> **To do**:
Here is a listing. Reproduce it exactly.

> **Input data**:
····················

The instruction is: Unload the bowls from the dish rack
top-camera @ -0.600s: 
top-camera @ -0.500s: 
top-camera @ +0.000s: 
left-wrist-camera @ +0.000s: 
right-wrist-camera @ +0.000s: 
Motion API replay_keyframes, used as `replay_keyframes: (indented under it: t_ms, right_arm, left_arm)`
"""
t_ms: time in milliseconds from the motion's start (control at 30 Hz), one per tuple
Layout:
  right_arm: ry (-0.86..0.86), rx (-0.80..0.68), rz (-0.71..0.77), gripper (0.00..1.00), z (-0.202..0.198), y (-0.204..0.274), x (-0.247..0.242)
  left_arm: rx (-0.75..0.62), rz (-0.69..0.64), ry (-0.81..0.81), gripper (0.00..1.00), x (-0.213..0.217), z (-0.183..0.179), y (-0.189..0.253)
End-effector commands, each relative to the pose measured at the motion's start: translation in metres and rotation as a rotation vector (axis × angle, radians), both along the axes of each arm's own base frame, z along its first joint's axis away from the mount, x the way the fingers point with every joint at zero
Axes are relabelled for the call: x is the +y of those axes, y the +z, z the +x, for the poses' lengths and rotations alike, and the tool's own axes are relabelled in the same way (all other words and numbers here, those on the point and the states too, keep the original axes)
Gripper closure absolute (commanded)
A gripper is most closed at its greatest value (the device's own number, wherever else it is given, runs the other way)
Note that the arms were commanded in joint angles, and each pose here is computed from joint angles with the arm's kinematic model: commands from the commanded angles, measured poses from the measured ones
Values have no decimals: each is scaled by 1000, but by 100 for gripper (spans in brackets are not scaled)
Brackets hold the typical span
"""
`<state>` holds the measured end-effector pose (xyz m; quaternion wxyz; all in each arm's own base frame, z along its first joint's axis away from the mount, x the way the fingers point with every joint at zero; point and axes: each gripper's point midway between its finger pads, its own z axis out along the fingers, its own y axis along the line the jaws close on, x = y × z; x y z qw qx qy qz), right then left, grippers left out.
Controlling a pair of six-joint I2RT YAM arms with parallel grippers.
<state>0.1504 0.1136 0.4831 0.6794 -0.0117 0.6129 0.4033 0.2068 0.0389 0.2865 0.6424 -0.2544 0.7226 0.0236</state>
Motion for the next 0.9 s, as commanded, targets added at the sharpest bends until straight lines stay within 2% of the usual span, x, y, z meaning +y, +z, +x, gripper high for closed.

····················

> **Output of the exercise**:
The instruction is: Unload the bowls from the dish rack
top-camera @ -0.600s: 
top-camera @ -0.500s: 
top-camera @ +0.000s: 
left-wrist-camera @ +0.000s: 
right-wrist-camera @ +0.000s: 
Motion API replay_keyframes, used as `replay_keyframes: (indented under it: t_ms, right_arm, left_arm)`
"""
t_ms: time in milliseconds from the motion's start (control at 30 Hz), one per tuple
Layout:
  right_arm: ry (-0.86..0.86), rx (-0.80..0.68), rz (-0.71..0.77), gripper (0.00..1.00), z (-0.202..0.198), y (-0.204..0.274), x (-0.247..0.242)
  left_arm: rx (-0.75..0.62), rz (-0.69..0.64), ry (-0.81..0.81), gripper (0.00..1.00), x (-0.213..0.217), z (-0.183..0.179), y (-0.189..0.253)
End-effector commands, each relative to the pose measured at the motion's start: translation in metres and rotation as a rotation vector (axis × angle, radians), both along the axes of each arm's own base frame, z along its first joint's axis away from the mount, x the way the fingers point with every joint at zero
Axes are relabelled for the call: x is the +y of those axes, y the +z, z the +x, for the poses' lengths and rotations alike, and the tool's own axes are relabelled in the same way (all other words and numbers here, those on the point and the states too, keep the original axes)
Gripper closure absolute (commanded)
A gripper is most closed at its greatest value (the device's own number, wherever else it is given, runs the other way)
Note that the arms were commanded in joint angles, and each pose here is computed from joint angles with the arm's kinematic model: commands from the commanded angles, measured poses from the measured ones
Values have no decimals: each is scaled by 1000, but by 100 for gripper (spans in brackets are not scaled)
Brackets hold the typical span
"""
`<state>` holds the measured end-effector pose (xyz m; quaternion wxyz; all in each arm's own base frame, z along its first joint's axis away from the mount, x the way the fingers point with every joint at zero; point and axes: each gripper's point midway between its finger pads, its own z axis out along the fingers, its own y axis along the line the jaws close on, x = y × z; x y z qw qx qy qz), right then left, grippers left out.
Controlling a pair of six-joint I2RT YAM arms with parallel grippers.
<state>0.1504 0.1136 0.4831 0.6794 -0.0117 0.6129 0.4033 0.2068 0.0389 0.2865 0.6424 -0.2544 0.7226 0.0236</state>
Motion for the next 0.9 s, as commanded, targets added at the sharpest bends until straight lines stay within 2% of the usual span, x, y, z meaning +y, +z, +x, gripper high for closed.

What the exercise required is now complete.